Der lesbische Verein Rad und Tat feiert den Fortschritt auf der Baustelle für das Wohnprojekt in Mitte. Die Nachfrage nach einem Platz ist riesig.

Graues Rathaus, buntes Sommerfest: Band vor dem Rathaus Mitte bei der Feier des lesbischen Vereins „Rad und Tat“ Foto: Kajo Roscher

Berlin taz | Nach mehr als zehn Jahren voller Engagement und Rückschläge sind die Bauarbeiten für das erste Berliner Lesbenwohnprojekt in vollem Gange. Direkt neben der Baustelle in der Berolinastraße in Mitte feiert der lesbische Verein Rad und Tat (RuT) am Freitagnachmittag mit einem Sommerfest die Fortschritte bei seinem Vorhaben. Der Grundstein wurde im Januar gelegt – und nach derzeitigem Planungsstand wird das Haus Anfang 2026 bezugsfertig sein.
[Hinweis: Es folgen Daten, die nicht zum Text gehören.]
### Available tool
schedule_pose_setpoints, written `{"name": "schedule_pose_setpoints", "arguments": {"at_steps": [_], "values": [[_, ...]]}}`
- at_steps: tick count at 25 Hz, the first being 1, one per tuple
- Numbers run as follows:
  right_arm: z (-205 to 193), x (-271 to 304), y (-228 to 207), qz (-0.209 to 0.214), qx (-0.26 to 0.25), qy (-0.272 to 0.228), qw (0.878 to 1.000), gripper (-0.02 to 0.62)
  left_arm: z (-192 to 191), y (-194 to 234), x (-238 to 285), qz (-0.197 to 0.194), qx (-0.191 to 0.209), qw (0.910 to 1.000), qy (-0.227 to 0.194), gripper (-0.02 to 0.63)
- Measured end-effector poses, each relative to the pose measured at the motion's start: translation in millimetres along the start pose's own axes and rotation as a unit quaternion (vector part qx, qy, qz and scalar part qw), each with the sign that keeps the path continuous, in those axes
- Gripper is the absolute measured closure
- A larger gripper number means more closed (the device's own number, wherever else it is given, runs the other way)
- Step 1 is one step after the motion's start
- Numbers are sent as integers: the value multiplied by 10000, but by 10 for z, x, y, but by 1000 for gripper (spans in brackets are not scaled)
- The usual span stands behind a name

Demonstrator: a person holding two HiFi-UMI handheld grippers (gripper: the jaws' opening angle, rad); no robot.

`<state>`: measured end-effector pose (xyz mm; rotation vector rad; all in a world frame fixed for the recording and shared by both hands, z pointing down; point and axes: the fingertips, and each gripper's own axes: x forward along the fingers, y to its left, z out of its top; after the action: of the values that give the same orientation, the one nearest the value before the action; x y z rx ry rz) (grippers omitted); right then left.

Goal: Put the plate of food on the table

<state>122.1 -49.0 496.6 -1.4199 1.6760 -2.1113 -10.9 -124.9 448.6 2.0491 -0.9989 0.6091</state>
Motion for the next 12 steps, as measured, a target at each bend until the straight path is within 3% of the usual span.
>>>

Zwischen Kuchenständen und einem Soli-Flohmarkt sitzt Jutta Brambach, die Geschäftsführerin von RuT, auf einer Holzbank. Mit Blick auf die gelben Kräne, die sich über der Baustelle hin und her bewegen, sagt sie: „Es schreitet voran. Es stehen jetzt schon fünf Etagen.“ Nur noch zwei der geplanten sieben Etagen fehlen also. Insgesamt sollen 72 Wohnungen entstehen, fünf davon rollstuhlgerecht. Zusätzlich sind acht Plätze in einer Wohngemeinschaft für Frauen mit Pflegegrad geplant.

Das Haus entsteht in Kooperation mit der landeseigenen Wohnungsbaugesellschaft Berlin-Mitte (WBM), von der RuT es dann mieten wird. Die Hälfte der Wohnungen wird gezielt gefördert, um Einstiegsmieten ab sieben Euro pro Quadratmeter zu ermöglichen.

Den Wunsch nach einem Zentrum für queere und lesbische Frauen hegt der Verein schon lange. Diesen „Ort der Solidarität und Selbstbestimmung“ zu finden, sei aber nicht einfach gewesen, so Brambach. Ursprünglich wollte die Gruppe, die vor allem aus älteren Lesben besteht, selbst ein Grundstück kaufen und bebauen. Dafür habe allerdings das Geld gefehlt. „Als lesbisches Projekt ohne eigenes Kapital ist es extrem schwierig“, berichtet Brambach.

Der Traum schien schon geplatzt

2016 waren sie schon einmal fast am Ziel. Die Gruppe hatte sich auf ein Grundstück in Schöneberg beworben, das vom Bezirk ausgeschrieben worden war, und gewonnen. Doch ausgerechnet die Schwulenberatung Berlin erhob Einspruch und gewann wegen eines Verfahrensfehlers. Auch innerhalb der Community gab es damals viel Widerspruch und Protest. Der Traum vom ersten lesbischen Wohnprojekt schien geplatzt.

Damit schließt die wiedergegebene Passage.